(Your assignment):
Scan the data for "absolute" and copy each matching line.

(Recorded information):
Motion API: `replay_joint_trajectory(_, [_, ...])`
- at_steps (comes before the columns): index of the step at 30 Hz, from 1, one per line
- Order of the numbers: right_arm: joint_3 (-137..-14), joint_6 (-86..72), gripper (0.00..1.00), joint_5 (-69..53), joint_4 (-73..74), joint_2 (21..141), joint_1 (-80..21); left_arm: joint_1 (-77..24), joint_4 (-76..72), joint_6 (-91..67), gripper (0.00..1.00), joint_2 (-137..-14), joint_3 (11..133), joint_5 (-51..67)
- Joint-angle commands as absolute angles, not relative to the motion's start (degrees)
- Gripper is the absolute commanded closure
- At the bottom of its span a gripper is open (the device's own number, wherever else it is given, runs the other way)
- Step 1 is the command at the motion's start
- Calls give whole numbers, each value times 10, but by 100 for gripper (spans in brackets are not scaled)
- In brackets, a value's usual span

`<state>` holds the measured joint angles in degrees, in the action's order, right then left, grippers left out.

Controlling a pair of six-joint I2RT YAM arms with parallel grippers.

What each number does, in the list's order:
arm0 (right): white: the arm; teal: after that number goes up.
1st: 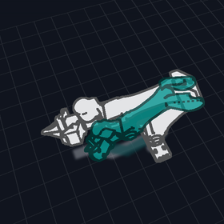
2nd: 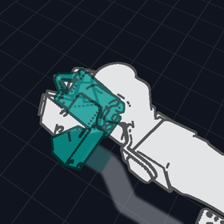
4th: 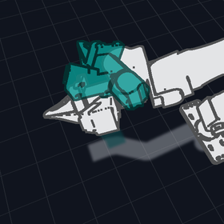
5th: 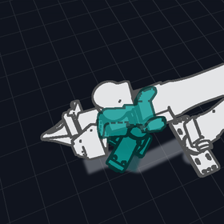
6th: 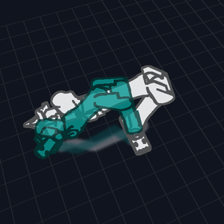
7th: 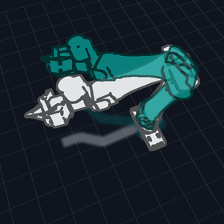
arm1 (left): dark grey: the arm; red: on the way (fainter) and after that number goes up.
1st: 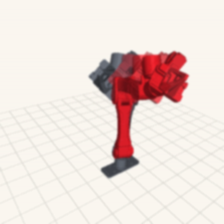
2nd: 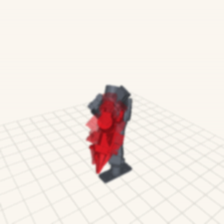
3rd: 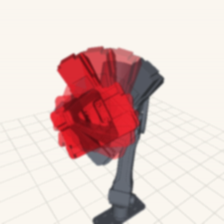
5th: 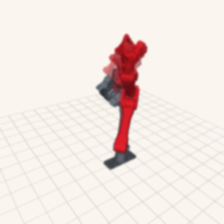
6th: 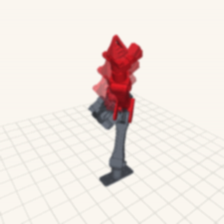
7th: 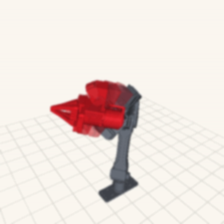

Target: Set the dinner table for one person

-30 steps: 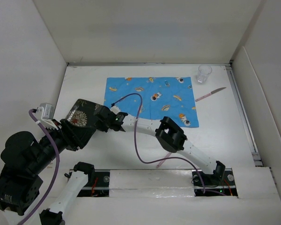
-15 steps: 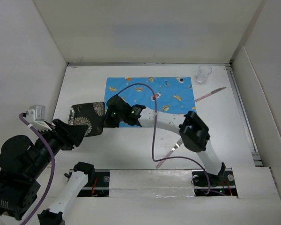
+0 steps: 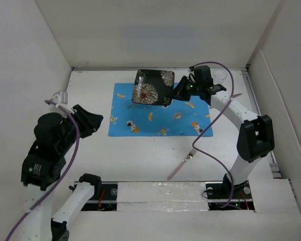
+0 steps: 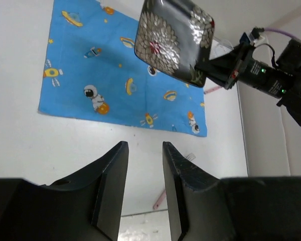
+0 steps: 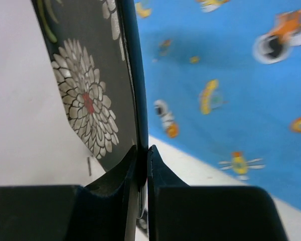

(Task response):
- Joint-angle commands as absolute angles, not relative to the motion's start (degrees)
- Gripper is the absolute commanded closure

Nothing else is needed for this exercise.